Cultural comparisons

Just as they had in their original 2017 study, the researchers found that in every group they tested, people tended to be biased toward simple integer ratios of rhythm. However, not every group showed the same biases. People from North America and Western Europe, who have likely been exposed to the same kinds of music, were more likely to generate rhythms with the same ratios. However, many groups, for example those in Turkey, Mali, Bulgaria, and Botswana showed a bias for other rhythms.

“There are certain cultures where there are particular rhythms that are prominent in their music, and those end up showing up in the mental representation of rhythm,” Jacoby says.

The researchers believe their findings reveal a mechanism that the brain uses to aid in the perception and production of music.

“When you hear somebody playing something and they have errors in their performance, you’re going to mentally correct for those by mapping them onto where you implicitly think they ought to be,” McDermott says. “If you didn’t have something like this, and you just faithfully represented what you heard, these errors might propagate and make it much harder to maintain a musical system.”

Among the groups that they studied, the researchers took care to include not only college students, who are easy to study in large numbers, but also people living in traditional societies, who are more difficult to reach. Participants from those more traditional groups showed significant differences from college students living in the same countries, and from people who live in those countries but performed the test online.

“What’s very clear from the paper is that if you just look at the results from undergraduate students around the world, you vastly underestimate the diversity that you see otherwise,” Jacoby says. “And the same was true of experiments where we tested groups of people online in Brazil and India, because you’re dealing with people who have internet access and presumably have more exposure to Western music.”

The researchers now hope to run additional studies of different aspects of music perception, taking this global approach.

“If you’re just testing college students around the world or people online, things look a lot more homogenous. I think it’s very important for the field to realize that you actually need to go out into communities and run experiments there, as opposed to taking the low-hanging fruit of running studies with people in a university or on the internet,” McDermott says.
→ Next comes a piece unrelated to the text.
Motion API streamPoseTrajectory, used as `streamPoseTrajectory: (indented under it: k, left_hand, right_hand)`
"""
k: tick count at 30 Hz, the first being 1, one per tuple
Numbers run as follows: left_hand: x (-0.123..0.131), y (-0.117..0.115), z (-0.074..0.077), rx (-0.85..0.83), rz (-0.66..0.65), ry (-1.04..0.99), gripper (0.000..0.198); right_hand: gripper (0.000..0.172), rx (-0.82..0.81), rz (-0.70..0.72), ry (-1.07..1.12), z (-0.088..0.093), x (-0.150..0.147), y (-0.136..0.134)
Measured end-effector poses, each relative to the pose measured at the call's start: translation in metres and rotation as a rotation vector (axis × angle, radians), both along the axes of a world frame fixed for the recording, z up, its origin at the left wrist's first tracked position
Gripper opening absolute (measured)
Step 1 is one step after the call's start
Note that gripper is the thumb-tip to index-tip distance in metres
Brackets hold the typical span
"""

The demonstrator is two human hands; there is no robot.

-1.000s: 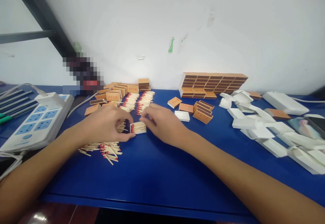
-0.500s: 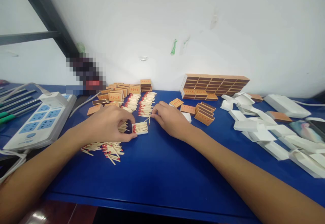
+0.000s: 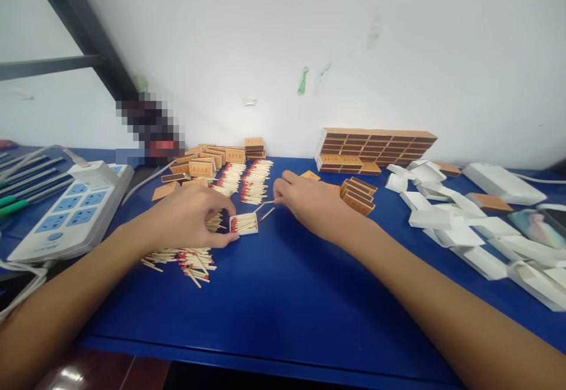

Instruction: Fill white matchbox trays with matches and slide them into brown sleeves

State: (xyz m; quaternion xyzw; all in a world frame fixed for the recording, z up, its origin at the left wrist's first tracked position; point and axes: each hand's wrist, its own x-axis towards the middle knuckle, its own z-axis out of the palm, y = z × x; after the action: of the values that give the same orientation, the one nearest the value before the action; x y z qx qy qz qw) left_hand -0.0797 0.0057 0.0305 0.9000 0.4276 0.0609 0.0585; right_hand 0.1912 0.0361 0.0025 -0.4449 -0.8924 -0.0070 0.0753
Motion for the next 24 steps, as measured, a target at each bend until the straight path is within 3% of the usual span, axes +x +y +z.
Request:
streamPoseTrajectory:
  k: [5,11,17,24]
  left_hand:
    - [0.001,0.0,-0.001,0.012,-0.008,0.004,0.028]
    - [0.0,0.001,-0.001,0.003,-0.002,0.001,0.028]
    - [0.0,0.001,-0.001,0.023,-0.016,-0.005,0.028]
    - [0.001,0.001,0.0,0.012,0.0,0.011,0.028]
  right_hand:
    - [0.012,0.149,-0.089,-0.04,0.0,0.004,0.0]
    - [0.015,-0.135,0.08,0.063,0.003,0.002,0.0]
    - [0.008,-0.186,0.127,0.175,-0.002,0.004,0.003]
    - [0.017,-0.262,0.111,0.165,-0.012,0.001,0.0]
The research was funded by the James S. McDonnell Foundation, the Canadian National Science and Engineering Research Council, the South African National Research Foundation, the United States National Science Foundation, the Chilean National Research and Development Agency, the Austrian Academy of Sciences, the Japan Society for the Promotion of Science, the Keio Global Research Institute, the United Kingdom Arts and Humanities Research Council, the Swedish Research Council, and the John Fell Fund.